Project Overview
Low-income children too often begin school without the basic behavioral, emotional, and cognitive skills that they need to thrive academically — putting them at an immediate disadvantage and contributing to the large gap that develops in school achievement between low-income children and their more affluent peers. States and localities are responding by making major new investments in early childhood education and child care programs. In this climate, policymakers and program administrators face a fundamental challenge: to build and protect program quality at the same time that they expand the size of the preschool system.
Much public attention has focused on boosting the educational components of preschool. Until recently, however, less notice has been paid to a more basic challenge: dealing with children’s problem behaviors in the classroom. Preschool teachers in low-income neighborhoods report that between 15 and 20 percent of the young children in their classrooms exhibit clinically high levels of disruptive and challenging behaviors. In fact, a 2005 study from the Yale Child Study Center reported that rates of expulsion from preschool are even higher than in the later elementary years, with 10 percent of preschool teachers expelling at least one child in 2004. Disruptive children spend less time on classroom tasks, receive less instruction from teachers, grow to like school less, and attend school less often than their more emotionally well-adjusted peers. Children with behavior problems can also disrupt their peers’ chances for academic success by distracting teachers away from teaching to manage poor behavior in the classroom.

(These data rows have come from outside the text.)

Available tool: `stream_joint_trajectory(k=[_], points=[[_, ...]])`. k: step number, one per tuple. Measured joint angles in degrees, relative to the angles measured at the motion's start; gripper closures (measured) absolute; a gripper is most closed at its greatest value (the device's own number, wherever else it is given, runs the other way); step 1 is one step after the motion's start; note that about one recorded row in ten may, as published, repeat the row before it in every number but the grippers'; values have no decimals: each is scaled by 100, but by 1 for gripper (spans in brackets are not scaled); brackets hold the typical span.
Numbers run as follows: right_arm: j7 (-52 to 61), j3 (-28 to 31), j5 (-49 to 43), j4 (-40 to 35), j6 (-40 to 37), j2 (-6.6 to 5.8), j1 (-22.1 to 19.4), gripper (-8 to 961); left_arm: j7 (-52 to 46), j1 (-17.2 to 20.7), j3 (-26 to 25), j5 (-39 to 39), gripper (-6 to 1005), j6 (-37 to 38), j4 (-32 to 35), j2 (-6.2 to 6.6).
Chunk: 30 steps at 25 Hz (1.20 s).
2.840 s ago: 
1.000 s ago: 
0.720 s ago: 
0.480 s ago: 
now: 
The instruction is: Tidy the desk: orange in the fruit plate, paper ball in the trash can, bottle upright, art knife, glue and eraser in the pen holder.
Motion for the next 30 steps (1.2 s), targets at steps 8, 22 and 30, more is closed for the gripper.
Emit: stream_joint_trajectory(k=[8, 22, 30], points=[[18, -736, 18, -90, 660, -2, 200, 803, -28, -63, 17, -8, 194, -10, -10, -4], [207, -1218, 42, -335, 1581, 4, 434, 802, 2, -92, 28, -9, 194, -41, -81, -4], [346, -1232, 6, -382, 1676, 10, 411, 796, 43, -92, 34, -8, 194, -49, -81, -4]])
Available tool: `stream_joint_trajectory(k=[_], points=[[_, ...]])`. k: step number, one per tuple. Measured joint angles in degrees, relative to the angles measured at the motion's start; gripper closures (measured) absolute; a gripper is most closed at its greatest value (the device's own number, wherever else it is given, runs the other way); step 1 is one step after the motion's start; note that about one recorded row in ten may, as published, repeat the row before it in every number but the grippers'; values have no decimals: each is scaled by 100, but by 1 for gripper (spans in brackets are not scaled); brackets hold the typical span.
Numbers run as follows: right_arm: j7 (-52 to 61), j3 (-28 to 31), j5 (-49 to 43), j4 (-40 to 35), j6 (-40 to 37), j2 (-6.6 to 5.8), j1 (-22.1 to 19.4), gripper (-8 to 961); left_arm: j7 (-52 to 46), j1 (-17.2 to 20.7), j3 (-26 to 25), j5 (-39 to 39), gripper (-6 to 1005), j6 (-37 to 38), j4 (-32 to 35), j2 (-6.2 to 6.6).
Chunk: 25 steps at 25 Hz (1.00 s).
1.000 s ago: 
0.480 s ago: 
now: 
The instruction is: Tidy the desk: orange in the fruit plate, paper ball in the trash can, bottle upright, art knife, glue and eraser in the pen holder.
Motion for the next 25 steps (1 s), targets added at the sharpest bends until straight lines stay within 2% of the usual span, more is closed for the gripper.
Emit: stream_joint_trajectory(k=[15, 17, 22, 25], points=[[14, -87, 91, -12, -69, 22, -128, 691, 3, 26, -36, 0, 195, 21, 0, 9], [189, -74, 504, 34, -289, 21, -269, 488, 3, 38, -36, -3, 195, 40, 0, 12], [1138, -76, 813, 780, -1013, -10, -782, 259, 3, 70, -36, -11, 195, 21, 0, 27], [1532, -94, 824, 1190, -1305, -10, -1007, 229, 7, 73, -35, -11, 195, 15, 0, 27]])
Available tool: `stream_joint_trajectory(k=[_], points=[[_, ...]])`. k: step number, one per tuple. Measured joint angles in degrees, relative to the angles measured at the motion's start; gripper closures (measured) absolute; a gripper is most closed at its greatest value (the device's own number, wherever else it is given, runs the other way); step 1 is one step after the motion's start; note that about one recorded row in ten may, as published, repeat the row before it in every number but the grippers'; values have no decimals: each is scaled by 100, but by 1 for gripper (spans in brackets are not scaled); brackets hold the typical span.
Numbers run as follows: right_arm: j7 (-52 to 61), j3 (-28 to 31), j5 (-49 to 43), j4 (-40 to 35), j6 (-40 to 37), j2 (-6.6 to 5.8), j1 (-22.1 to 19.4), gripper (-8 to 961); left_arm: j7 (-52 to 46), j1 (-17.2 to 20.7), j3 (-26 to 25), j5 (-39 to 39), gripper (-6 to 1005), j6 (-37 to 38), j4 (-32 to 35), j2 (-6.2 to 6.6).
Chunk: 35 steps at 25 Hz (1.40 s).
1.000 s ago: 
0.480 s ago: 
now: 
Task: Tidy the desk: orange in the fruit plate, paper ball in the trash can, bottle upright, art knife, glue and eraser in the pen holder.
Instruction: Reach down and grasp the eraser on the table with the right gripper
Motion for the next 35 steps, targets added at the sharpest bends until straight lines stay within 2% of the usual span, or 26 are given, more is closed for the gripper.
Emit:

Many early education settings for low-income children are particularly ill-equipped to deal with these problems because they receive relatively low levels of training and technical assistance in this area. In addition, there are few rigorous studies about how to address children’s problem behaviors in the classrooms that provide the kind of definitive information needed to guide policy and practice for preschool education. The Foundations of Learning Project sought to address this challenge.